Upgrading and Maintaining BCIT’s Electrical Systems

A campus as large as BCIT’s Burnaby campus requires lots of power. BCIT’s electrical team in Facilities and Campus Development is responsible for making sure the system that delivers power from the grid to BCIT’s buildings operates efficiently to meet the growing needs of the campus community.

The Electrical Receiving Station on Goard Way is the heart of our campus electrical system. Each of the futuristic looking cells contains a High Voltage Vacuum circuit breaker that delivers power to several substations located around the campus that serve the buildings.

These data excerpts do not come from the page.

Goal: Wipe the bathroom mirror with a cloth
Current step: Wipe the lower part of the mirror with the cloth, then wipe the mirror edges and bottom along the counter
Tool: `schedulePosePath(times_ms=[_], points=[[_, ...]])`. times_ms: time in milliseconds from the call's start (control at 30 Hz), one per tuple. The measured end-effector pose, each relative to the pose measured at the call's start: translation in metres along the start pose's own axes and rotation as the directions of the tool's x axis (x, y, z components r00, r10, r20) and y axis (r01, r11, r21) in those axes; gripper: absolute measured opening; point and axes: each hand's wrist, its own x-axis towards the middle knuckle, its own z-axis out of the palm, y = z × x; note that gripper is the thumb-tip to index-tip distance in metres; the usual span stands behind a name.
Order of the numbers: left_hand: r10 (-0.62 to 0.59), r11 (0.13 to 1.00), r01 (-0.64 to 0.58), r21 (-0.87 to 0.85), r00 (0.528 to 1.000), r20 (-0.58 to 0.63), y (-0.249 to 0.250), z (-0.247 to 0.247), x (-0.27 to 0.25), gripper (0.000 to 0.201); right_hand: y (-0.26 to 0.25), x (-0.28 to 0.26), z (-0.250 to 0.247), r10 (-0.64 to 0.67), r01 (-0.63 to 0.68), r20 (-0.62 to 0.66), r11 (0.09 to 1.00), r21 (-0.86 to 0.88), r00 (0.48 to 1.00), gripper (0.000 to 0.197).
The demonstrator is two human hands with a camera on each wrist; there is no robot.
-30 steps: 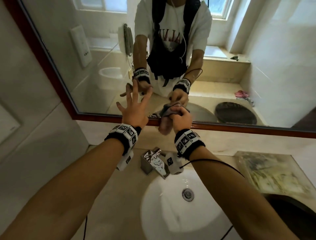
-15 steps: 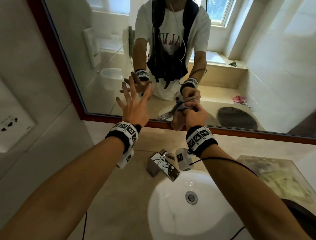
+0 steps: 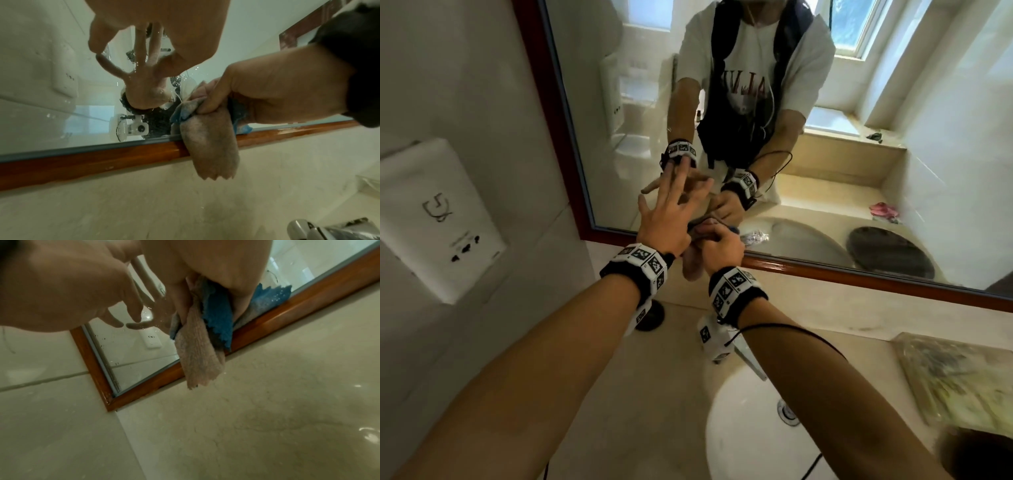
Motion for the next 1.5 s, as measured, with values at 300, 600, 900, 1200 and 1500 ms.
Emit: schedulePosePath(times_ms=[300,600,900,1200,1500], points=[[0.019,0.998,-0.021,-0.051,0.999,-0.026,0.001,0.005,-0.001,0.114,0.028,0.004,-0.058,0.035,-0.021,-0.124,0.993,0.114,0.992,0.028],[0.016,0.996,-0.021,-0.089,0.998,-0.064,0.0,0.003,-0.003,0.113,0.05,0.017,-0.129,0.2,-0.134,-0.272,0.961,0.241,0.941,0.032],[-0.275,0.949,0.27,-0.164,0.961,-0.011,-0.036,-0.006,-0.022,0.11,0.015,0.007,-0.077,0.154,-0.114,-0.124,0.952,0.285,0.98,0.03],[-0.388,0.864,0.389,-0.319,0.919,0.068,-0.075,-0.025,-0.051,0.096,-0.035,-0.004,0.065,0.097,-0.118,0.16,0.985,0.129,0.982,0.029],[-0.429,0.705,0.458,-0.542,0.883,0.188,-0.054,-0.008,-0.057,0.041,-0.053,-0.016,0.041,0.075,-0.193,0.315,0.912,0.361,0.946,0.035]])
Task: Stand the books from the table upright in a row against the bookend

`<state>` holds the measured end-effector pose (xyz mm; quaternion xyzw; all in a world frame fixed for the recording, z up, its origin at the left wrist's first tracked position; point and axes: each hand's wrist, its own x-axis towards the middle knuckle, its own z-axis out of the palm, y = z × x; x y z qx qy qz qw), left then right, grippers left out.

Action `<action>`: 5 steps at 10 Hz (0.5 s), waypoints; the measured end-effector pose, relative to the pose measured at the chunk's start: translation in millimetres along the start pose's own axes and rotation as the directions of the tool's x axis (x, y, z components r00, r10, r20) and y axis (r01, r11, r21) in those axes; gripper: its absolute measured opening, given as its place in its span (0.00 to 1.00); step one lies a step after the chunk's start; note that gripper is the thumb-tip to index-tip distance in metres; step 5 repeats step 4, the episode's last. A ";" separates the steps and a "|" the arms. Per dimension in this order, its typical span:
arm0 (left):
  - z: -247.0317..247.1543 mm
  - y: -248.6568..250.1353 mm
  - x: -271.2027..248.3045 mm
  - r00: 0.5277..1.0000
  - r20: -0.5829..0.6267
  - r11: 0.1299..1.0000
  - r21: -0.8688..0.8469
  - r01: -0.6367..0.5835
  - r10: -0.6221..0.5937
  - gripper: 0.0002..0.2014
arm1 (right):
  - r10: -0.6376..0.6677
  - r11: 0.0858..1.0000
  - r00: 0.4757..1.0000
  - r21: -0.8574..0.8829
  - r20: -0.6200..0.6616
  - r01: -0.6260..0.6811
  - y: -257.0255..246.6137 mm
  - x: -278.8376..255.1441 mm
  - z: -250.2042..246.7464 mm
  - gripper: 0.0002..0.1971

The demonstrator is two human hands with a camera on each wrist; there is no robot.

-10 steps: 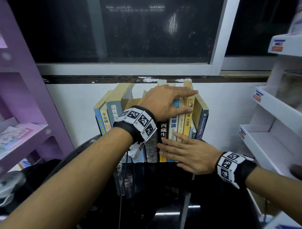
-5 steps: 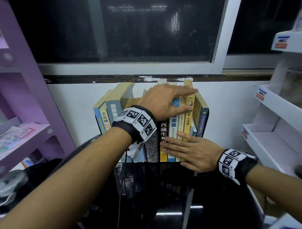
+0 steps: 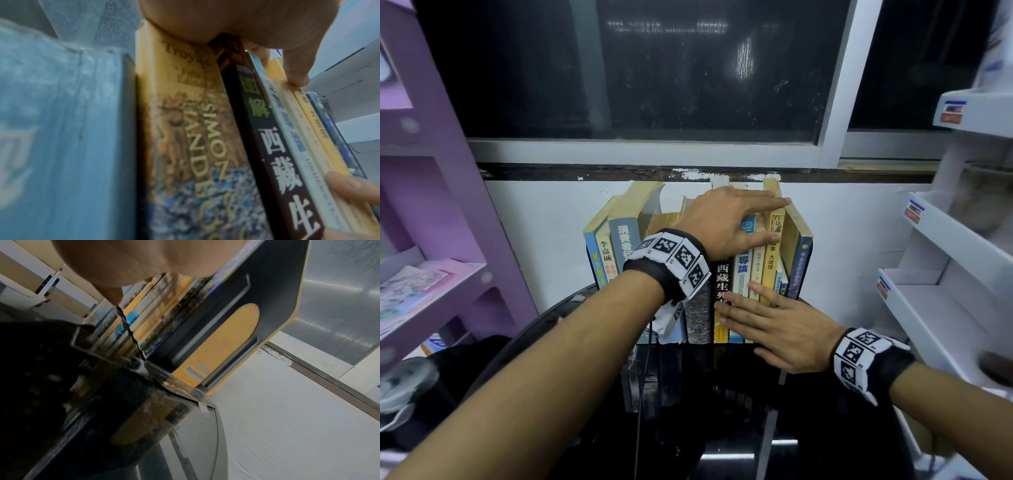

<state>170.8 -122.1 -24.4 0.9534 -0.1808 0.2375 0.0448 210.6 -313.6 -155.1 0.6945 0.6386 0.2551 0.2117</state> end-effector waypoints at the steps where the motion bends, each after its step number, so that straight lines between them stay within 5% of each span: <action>1: -3.3 -1.0 -0.9 1.000 -0.013 0.993 -0.114 -0.009 0.008 0.26 | 0.012 1.000 1.000 0.008 0.021 -0.012 -3.4 0.6 -8.0 0.36; 5: -23.6 0.2 -46.2 0.996 -0.081 0.980 -0.197 0.030 -0.046 0.25 | 0.066 0.998 0.998 0.000 0.009 -0.066 -15.3 2.2 -49.1 0.31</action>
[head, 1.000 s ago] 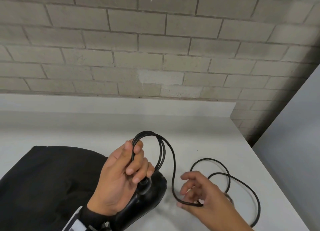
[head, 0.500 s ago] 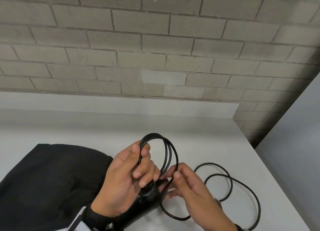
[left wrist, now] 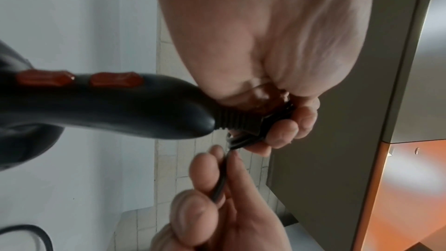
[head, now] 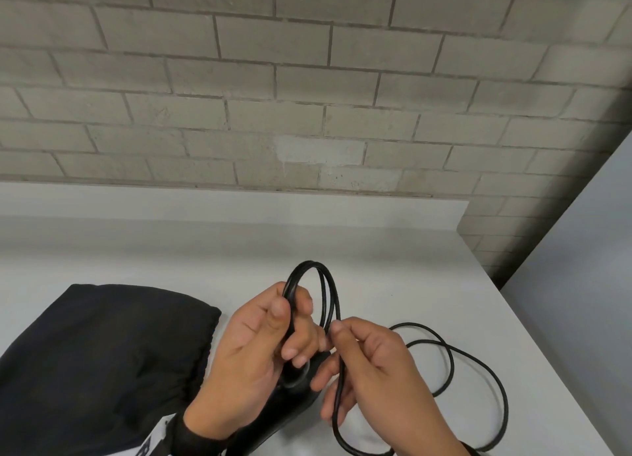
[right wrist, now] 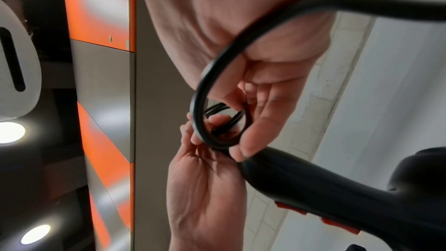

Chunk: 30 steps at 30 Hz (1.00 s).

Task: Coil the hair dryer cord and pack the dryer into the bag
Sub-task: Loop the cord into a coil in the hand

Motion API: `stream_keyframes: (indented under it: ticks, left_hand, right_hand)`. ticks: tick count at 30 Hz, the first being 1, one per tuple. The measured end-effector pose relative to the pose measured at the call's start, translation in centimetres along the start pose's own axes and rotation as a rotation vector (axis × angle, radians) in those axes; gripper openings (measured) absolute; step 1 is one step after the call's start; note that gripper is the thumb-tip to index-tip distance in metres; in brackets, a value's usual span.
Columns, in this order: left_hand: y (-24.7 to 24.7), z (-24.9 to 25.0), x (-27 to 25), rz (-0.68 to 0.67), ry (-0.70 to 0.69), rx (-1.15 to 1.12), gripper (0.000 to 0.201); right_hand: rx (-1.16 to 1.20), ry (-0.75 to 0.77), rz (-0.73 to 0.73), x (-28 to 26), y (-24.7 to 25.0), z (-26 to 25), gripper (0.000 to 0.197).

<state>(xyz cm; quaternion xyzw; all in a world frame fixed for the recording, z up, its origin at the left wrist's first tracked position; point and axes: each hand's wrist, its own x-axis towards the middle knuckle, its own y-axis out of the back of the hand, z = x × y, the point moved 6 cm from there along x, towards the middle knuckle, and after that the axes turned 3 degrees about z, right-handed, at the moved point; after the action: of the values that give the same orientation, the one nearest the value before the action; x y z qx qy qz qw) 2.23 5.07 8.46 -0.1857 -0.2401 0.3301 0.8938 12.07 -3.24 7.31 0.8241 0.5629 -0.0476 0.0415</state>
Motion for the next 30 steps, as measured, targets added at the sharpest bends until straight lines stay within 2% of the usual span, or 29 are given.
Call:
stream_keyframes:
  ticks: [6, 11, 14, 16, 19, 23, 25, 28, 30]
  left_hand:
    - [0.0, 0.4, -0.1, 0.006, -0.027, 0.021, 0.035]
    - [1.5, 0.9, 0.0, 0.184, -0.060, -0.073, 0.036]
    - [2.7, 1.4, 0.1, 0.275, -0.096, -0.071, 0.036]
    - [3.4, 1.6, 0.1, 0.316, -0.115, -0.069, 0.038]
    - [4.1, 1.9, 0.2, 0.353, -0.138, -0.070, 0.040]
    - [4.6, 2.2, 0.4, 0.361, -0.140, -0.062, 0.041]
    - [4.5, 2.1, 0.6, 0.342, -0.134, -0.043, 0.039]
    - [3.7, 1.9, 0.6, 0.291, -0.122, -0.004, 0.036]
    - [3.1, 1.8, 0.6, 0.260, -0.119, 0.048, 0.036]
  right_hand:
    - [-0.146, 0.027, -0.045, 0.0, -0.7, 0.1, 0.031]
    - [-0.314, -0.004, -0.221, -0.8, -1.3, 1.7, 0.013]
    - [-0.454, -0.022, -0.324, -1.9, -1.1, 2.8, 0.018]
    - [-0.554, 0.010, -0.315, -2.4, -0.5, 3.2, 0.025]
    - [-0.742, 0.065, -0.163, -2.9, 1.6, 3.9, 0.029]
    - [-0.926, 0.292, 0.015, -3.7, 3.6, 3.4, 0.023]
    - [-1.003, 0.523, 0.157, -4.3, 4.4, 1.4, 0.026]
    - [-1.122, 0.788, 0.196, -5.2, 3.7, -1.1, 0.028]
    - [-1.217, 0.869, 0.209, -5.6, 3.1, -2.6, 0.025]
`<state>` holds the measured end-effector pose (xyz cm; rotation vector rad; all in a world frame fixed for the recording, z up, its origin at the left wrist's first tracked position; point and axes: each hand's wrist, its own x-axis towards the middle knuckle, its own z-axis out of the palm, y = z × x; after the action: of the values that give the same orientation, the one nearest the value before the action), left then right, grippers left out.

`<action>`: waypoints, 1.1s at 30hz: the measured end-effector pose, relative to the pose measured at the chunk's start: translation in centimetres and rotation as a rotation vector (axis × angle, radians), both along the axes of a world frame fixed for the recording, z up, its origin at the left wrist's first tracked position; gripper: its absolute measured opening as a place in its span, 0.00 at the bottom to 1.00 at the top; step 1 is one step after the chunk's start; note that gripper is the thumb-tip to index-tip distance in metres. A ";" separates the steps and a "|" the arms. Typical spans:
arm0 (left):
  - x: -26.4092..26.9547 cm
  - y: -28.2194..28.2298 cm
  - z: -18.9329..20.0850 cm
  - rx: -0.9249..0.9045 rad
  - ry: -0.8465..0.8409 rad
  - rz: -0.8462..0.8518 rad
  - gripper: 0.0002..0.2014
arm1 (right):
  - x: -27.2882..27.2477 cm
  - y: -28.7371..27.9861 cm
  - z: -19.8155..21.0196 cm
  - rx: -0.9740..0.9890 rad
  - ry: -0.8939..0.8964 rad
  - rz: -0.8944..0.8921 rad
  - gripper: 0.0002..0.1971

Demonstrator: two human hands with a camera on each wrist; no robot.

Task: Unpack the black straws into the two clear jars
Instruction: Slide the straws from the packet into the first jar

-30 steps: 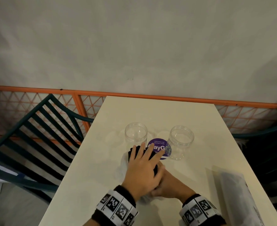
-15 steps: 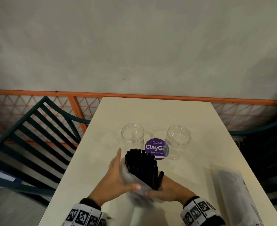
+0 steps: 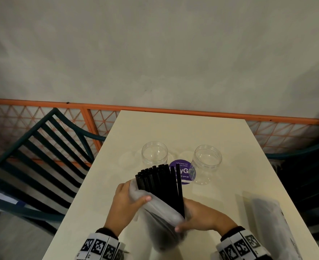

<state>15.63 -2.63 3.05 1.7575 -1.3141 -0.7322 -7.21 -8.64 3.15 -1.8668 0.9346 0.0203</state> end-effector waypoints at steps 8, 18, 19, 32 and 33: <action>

Testing modular circuit breakers at Goard Way

They are currently supplied by 12.5 kV but last weekend the system supplying the North part of the campus was upgraded to 25kV Volts as part of upgrades by BC Hydro. The 25kV volt system will allow BCIT to draw power from the grid more efficiently,

At the other end of the system are the distribution circuit breakers that serve individual sections of all BCIT’s buildings and the team have also developed a testing program to make sure each of these components is functioning correctly.

Mike Mafatow, BCIT’s Electrical Manager explains: “Many of these circuit breakers are original to the buildings when they were built in the 1960’s, so testing and maintenance is extra valuable.

We’ve developed a MCCB (molded case circuit breaker) testing program of our distribution breakers to make sure each of these components is functioning correctly. There’s are many different types of circuit breakers around campus that range in voltages from 120 to 600 volts and in amperages from 200 to 3000 amps, that we’ will test to make sure we have a more reliable electrical system across the campus.”

Using specialized test equipment, the team inject a high current through the breakers to simulate an overload condition caused by a malfunctioning piece of equipment. They then compare the time it takes for the circuit to trip to the settings recommended by the manufacturer to ensure it is functioning properly.

Breakers that fall outside the parameters can then be replaced during regularly scheduled maintenance.


Mike continues: “The failure of a distribution breaker can lead to a power outage in a part of a building that might cause disruption to campus services. This testing supplements the existing annual high voltage maintenance program and allows us to identify problems before they occur which bolsters the integrity and reliability of the Campus electrical infrastructure.”